La segretaria dell’oratorio ci ha aiutato in vari modi. Per esempio a trovare la scuola, e anche per trovare dei volontari che ci aiutassero nello studio. È stato un gran vantaggio. Specialmente i preti ci hanno aiutato tanto. All’inizio non ci parlava nessuno. Non solo i bambini, anche gli adulti. Il prete ci aveva avvisato che la gente era chiusa. Anche durante le feste in oratorio nessuno ci rivolgeva la parola. Mio fratello piccolo mi diceva: “Non voglio più andare in oratorio”. Io gli dicevo: “No, dai, andiamo! Se stiamo solo a casa o con gli altri srilankesi non impareremo mai l’italiano”. Adesso anche in oratorio ho fatto nuove amicizie».
Hai degli amici con cui uscire?
«Sì, ho tanti amici sia del mio paese che della scuola con cui esco regolarmente. La settimana prossima, per esempio, abbiamo un aperitivo con i miei compagni di classe. Ci sono italiani, peruviani, uno dalla Costa d’Avorio e uno dall’Equador. Tutti maschi».
E i tuoi genitori?
«Anche loro vedono qualche amico ogni tanto, ma di solito a casa».
Tu mi hai detto che lavori. Che lavoro fai?
«Avevo chiesto in parrocchia e, sempre la segretaria, mi ha detto che c’era un’agenzia immobiliare che cercava qualcuno per distribuire i volantini. Io ho detto: “Va bene, ci sono!”
Poi due anni fa ho lavorato in un bar nella stazione di Cadorna. Facevo dalle 5.00 di mattina alle 10.30-11.00, cinque giorni a settimana. Ad agosto, il mese che ho lavorato di più, ho ricevuto più di 700€ di stipendio!
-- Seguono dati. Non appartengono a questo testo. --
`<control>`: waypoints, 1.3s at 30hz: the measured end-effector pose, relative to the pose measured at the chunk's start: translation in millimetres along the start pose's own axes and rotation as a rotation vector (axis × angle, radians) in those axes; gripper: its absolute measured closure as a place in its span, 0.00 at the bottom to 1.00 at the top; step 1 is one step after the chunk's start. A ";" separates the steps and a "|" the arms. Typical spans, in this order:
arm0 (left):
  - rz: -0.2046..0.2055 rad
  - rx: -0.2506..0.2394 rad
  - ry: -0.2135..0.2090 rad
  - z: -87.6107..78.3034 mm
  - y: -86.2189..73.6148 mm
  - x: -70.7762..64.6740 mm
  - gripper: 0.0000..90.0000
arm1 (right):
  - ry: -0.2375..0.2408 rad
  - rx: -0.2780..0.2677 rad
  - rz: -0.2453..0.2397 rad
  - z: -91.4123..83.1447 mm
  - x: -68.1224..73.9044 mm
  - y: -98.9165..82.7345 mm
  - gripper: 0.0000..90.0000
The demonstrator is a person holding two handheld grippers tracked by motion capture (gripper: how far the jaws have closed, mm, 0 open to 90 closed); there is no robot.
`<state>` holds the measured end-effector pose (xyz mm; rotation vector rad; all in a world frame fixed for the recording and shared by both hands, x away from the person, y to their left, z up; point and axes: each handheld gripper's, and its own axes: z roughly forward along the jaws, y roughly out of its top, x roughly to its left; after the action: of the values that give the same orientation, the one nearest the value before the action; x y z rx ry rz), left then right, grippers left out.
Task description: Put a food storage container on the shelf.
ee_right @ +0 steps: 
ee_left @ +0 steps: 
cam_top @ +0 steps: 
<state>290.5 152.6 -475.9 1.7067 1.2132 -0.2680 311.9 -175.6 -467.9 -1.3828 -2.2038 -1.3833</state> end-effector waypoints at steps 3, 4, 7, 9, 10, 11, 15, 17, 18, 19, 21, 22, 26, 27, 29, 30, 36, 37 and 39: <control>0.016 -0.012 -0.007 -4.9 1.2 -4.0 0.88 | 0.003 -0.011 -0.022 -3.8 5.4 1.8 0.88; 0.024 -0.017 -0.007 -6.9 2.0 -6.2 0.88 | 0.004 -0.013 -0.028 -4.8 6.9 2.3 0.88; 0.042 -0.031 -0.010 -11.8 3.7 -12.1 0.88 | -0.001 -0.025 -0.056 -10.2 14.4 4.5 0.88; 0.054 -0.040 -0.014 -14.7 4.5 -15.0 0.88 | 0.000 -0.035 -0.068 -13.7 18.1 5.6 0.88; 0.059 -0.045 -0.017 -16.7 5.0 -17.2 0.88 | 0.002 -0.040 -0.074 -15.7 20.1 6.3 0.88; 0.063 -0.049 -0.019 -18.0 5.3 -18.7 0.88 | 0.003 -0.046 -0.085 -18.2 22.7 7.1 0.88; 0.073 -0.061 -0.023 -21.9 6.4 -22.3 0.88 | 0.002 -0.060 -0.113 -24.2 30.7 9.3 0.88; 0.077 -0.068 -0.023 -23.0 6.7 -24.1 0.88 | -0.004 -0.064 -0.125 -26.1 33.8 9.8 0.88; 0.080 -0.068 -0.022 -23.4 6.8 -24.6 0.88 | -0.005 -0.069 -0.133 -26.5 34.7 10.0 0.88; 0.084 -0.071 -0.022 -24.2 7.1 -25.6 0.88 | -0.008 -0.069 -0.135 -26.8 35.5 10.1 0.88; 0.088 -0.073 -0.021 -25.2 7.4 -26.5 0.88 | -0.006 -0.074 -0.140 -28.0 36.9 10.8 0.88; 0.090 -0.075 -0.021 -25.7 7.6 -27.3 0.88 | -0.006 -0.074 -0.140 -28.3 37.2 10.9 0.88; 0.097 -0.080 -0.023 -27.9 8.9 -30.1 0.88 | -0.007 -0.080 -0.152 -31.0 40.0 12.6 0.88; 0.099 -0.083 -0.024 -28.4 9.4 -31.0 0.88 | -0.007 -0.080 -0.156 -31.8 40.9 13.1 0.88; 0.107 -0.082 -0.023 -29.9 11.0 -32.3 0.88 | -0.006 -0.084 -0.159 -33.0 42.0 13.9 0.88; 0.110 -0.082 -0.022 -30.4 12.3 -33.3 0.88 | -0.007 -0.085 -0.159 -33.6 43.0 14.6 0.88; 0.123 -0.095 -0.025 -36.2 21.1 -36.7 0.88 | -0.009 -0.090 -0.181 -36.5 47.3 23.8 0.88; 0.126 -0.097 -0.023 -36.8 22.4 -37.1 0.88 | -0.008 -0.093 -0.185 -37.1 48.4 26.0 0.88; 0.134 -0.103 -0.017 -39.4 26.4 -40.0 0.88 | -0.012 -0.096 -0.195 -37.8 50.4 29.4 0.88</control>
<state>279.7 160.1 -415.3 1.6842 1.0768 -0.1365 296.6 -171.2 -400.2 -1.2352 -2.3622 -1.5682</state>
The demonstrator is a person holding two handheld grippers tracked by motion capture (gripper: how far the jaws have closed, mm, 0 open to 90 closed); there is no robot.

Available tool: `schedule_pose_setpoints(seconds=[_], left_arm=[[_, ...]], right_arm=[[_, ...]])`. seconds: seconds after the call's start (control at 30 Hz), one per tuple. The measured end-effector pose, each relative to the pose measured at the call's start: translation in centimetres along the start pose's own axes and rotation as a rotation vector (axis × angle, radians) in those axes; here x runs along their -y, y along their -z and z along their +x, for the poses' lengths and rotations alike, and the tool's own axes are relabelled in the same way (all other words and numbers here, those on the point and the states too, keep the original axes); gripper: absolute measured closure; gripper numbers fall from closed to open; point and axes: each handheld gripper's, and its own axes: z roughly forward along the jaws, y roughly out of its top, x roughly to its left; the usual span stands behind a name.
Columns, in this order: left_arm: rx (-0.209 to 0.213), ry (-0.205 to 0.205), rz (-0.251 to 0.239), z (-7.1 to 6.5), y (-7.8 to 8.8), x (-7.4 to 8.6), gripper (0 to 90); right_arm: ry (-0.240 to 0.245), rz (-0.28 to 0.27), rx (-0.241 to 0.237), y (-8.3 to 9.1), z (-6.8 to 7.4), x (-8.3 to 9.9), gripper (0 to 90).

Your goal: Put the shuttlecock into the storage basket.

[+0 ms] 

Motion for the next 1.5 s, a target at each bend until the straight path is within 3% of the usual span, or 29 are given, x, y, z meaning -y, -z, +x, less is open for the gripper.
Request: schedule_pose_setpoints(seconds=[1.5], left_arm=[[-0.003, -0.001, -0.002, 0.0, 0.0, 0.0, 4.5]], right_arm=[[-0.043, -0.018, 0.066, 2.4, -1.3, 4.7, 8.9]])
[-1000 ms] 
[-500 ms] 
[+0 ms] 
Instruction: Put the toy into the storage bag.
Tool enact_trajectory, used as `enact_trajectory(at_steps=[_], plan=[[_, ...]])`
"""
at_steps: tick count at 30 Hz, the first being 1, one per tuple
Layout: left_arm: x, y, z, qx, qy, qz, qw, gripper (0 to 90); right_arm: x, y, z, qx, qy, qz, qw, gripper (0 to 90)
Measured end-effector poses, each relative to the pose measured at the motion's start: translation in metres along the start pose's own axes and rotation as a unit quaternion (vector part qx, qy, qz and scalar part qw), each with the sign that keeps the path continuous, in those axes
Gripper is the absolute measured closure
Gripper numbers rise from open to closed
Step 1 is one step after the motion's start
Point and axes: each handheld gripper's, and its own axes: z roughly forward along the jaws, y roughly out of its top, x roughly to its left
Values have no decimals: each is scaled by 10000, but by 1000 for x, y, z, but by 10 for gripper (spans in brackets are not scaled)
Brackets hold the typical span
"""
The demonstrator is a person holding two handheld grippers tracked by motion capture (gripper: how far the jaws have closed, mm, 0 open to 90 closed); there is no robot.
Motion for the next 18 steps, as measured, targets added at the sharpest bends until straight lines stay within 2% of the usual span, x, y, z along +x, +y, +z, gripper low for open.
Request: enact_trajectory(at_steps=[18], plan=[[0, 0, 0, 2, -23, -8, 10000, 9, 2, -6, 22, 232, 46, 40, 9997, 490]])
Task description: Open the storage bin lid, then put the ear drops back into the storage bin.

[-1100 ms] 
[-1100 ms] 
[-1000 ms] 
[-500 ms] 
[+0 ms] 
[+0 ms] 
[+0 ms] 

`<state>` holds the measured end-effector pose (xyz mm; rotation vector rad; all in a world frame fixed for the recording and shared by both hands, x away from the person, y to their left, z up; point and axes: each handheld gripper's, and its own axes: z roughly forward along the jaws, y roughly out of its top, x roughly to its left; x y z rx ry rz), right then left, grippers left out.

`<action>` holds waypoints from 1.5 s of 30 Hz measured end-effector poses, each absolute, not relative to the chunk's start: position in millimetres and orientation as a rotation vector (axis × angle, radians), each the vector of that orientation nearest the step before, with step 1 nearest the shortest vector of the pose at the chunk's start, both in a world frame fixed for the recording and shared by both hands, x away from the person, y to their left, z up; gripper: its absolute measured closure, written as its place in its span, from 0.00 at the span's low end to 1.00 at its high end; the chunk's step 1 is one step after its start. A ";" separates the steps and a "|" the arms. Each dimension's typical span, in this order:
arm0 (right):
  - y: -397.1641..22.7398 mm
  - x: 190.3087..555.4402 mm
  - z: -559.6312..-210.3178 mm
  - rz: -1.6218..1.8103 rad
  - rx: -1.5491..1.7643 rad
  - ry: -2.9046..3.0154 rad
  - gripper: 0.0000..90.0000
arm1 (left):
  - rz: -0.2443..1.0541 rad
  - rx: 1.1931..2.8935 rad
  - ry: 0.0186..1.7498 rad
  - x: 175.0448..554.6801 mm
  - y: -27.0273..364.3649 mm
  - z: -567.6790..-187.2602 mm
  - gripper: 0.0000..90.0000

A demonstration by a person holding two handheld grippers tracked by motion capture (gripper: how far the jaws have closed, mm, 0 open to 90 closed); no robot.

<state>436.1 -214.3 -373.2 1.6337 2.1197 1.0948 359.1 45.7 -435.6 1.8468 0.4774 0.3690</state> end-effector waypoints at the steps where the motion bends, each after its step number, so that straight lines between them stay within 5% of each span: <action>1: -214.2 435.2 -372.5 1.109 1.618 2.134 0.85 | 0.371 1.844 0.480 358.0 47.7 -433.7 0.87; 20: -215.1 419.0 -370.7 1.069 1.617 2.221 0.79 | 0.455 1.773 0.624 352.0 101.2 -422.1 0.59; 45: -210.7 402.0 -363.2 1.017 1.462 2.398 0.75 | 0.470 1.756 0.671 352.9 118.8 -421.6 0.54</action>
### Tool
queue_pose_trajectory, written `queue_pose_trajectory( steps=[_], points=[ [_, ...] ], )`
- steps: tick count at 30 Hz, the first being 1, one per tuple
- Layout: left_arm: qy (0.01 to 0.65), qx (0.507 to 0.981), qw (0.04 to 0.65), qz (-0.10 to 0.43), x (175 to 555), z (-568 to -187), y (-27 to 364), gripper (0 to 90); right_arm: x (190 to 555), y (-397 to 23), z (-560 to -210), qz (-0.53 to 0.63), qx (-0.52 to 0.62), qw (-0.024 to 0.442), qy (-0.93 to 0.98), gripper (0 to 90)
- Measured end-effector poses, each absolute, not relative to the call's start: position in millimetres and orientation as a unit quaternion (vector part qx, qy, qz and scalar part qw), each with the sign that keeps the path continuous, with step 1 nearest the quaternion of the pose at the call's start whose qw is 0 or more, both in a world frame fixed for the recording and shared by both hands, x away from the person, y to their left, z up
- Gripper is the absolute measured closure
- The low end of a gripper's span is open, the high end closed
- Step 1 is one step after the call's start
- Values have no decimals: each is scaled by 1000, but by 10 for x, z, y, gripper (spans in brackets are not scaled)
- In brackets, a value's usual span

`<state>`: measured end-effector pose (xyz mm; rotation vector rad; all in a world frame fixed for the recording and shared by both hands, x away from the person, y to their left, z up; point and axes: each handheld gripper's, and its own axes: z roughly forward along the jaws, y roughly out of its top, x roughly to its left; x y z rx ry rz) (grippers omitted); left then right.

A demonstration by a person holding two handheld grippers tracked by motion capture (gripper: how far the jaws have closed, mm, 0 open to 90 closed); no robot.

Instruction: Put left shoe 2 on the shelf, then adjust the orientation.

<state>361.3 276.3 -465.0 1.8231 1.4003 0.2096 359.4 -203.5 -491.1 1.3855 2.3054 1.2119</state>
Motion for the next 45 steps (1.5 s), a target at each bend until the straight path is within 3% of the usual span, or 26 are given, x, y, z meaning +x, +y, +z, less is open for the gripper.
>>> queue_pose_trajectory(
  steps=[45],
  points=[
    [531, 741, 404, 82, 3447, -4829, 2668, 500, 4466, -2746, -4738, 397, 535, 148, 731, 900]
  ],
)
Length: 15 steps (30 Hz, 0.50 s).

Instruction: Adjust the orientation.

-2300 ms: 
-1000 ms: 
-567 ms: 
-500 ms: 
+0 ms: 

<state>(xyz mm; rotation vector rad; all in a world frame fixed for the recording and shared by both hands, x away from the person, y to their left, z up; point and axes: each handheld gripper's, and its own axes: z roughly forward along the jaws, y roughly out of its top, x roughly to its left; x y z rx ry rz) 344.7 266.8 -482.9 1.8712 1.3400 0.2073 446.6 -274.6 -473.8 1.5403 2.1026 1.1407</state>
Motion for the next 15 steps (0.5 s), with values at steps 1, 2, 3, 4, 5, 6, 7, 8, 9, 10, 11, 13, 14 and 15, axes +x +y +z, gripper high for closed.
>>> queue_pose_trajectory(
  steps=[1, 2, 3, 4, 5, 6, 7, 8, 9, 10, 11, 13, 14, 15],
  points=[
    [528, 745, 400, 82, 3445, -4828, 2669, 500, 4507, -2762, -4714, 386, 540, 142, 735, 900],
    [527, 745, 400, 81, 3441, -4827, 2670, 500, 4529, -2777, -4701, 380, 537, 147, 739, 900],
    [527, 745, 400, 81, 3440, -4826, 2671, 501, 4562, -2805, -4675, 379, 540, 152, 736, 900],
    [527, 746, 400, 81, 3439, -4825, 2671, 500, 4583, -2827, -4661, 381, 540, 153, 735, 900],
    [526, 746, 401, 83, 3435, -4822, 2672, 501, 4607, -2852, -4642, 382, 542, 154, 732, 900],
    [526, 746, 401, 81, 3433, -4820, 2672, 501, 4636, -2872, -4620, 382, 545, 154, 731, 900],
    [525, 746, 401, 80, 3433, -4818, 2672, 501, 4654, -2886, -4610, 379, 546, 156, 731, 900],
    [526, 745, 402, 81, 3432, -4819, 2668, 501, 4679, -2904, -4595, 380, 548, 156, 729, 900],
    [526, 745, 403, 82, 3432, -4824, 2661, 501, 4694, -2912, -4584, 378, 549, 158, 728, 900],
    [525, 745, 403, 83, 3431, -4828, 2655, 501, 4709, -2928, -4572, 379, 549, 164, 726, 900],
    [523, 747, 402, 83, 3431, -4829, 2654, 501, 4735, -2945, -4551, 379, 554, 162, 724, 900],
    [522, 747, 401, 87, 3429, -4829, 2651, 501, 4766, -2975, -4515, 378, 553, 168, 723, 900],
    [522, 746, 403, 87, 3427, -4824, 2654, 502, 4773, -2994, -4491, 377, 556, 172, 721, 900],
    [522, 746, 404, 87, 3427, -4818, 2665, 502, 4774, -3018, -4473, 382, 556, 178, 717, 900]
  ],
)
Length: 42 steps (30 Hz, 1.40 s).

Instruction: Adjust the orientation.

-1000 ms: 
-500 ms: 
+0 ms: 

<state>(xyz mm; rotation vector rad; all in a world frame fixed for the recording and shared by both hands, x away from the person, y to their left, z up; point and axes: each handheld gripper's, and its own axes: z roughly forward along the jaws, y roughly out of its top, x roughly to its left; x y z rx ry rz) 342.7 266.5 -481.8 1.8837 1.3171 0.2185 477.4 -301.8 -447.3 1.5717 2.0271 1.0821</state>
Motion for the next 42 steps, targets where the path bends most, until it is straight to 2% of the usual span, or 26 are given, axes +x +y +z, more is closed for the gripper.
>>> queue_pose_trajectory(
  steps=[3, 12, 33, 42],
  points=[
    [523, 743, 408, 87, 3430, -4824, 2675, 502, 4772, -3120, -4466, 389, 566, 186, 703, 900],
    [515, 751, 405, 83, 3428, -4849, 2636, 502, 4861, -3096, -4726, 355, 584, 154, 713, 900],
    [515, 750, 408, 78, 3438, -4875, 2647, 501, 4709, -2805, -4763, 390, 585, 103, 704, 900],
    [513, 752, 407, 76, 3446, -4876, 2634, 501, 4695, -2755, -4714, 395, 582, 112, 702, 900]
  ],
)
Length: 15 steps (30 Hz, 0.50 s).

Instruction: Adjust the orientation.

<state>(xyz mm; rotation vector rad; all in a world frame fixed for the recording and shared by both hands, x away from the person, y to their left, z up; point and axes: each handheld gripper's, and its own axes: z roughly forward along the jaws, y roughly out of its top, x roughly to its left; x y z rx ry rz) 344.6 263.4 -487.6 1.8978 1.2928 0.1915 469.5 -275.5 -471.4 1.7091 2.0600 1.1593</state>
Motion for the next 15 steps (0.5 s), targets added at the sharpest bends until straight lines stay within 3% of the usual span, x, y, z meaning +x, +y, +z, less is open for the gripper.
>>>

Poi ho smesso perché non ce la facevo con la scuola serale.
Quest’anno lavoro in una panetteria tutti i venerdì dalle 4.00 alle 12,00-13.00. Otto ore a dieci euro all’ora, con contratto. Lavoro solo una volta alla settimana, così riesco a studiare e a pagarmi le spese, compreso il viaggio in Sri Lanka. Il biglietto costa 800 euro ma d’estate arriva anche a 1200».
In famiglia mio padre lavora otto ore al giorno ma fa anche gli straordinari. Anche mio fratello grande lavora. Si è messo in proprio con un amico.
Invece lo zio che ci ha fatto venire in Italia ora sta in Inghilterra ed è manager della British Airways, mentre il fratello piccolo di mamma sta a Treviglio e lavora in una fabbrica di cibo per animali».
Ti viene in mente un ricordo bello per concludere?
«L’anno scorso, mancavano pochi mesi per finire l’anno. Avevo un compagno del Senegal con alcune materie insufficienti. Io l’ho aiutato tanto, con videochiamate su wapp, soprattutto in Matematica. Siamo diventati amici. Alla fine, è riuscito a prendere la sufficienza. Ho capito che se studi insieme, con gli amici, impari di più, ti entrano di più le idee, i dettagli. Sono andato anche a casa sua per studiare insieme ed è nata una buona amicizia. Quest’anno sono anche andato anche in gita di classe a Roma».